Richard Koo (Nomura Research Institute, Tokyo)
warns about misdiagnosing the complaint and prescribing an inappropriate therapy.
H/T
Bill Mitchell
It is laudable for policy makers to shun fiscal profligacy and aim for self-reliance on the part of the private sector. But every several decades, the private sector loses its self- control in a bubble and sustains heavy financial injuries when the bubble bursts. That forces the private sector to pay down debt in spite of zero interest rates, triggering a deflationary spiral. At such times and at such times only, the government must borrow and spend the private sector’s excess savings, not only because monetary policy is impotent at such times but also because the government cannot tell the private sector not to repair its balance sheet.

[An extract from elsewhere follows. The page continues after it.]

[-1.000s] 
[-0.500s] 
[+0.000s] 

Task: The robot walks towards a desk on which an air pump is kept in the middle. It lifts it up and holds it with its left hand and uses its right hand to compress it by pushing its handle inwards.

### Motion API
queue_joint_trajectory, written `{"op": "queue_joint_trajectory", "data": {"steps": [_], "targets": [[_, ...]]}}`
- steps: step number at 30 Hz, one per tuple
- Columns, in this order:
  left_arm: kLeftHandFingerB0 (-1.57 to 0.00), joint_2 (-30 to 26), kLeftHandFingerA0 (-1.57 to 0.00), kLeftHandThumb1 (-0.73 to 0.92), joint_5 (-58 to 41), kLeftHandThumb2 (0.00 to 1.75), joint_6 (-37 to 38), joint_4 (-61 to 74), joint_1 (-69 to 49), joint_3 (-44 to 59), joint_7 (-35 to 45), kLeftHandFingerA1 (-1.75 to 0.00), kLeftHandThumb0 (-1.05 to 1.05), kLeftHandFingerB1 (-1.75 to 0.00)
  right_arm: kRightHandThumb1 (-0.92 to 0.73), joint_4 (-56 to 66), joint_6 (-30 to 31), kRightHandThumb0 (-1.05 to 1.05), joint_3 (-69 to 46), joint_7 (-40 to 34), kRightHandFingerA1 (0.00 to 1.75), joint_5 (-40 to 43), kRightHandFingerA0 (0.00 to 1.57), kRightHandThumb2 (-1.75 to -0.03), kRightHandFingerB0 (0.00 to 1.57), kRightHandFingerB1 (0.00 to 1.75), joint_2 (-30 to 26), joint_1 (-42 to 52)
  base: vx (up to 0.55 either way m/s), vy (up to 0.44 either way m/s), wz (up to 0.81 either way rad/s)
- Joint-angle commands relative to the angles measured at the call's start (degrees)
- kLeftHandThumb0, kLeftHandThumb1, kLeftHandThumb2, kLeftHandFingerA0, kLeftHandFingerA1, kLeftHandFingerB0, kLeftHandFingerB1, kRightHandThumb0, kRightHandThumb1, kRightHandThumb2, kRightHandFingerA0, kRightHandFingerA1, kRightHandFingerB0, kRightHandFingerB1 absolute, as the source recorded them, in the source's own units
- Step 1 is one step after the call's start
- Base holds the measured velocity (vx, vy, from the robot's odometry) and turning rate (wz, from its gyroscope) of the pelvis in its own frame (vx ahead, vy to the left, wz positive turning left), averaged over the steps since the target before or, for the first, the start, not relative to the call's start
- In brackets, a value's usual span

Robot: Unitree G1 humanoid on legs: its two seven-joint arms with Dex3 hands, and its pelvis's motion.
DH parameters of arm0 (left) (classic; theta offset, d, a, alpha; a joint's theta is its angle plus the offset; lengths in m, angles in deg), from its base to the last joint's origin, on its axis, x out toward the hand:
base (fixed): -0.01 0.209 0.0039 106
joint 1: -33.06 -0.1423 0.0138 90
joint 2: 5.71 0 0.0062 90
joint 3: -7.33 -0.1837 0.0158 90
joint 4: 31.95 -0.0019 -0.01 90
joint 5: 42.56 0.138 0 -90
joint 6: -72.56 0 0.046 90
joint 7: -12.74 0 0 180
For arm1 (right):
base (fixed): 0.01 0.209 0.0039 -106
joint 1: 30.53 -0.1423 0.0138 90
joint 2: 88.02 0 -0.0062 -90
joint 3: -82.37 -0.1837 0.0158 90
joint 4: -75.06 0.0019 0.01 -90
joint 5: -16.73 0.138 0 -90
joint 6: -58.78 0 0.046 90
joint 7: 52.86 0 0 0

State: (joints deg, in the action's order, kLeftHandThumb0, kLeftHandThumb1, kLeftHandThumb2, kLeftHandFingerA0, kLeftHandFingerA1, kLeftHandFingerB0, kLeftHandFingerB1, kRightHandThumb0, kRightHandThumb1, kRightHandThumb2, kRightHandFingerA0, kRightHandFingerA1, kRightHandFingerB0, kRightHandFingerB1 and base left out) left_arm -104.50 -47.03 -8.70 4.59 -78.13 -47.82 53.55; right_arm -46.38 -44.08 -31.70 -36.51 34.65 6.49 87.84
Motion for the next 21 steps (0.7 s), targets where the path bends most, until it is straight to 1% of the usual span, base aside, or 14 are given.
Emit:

Although anyone can push for fiscal consolidation in the form of higher taxes and lower spending, whether such efforts actually succeed in reducing the budget deficit is another matter entirely. When the private sector is both willing and able to borrow money, fiscal consolidation efforts by the government will lead to a smaller deficit and higher growth as resources are released to the more efficient private sector. But when the financial health of the private sector is so impaired that it is forced to deleverage even with interest rates at zero, a premature withdrawal of fiscal stimulus will both increase the deficit and weaken the economy. Key differences between the textbook world and the world of balance sheet recessions are summarized in Exhibit 17.
With massive private sector deleveraging continuing in the U.S. and in many other countries in spite of historically low interest rates, this is no time to embark on fiscal consolidation. Such measures must wait until it is certain the private sector has finished deleveraging and is ready to borrow and spend the savings that would be left un-borrowed by the government under an austerity program.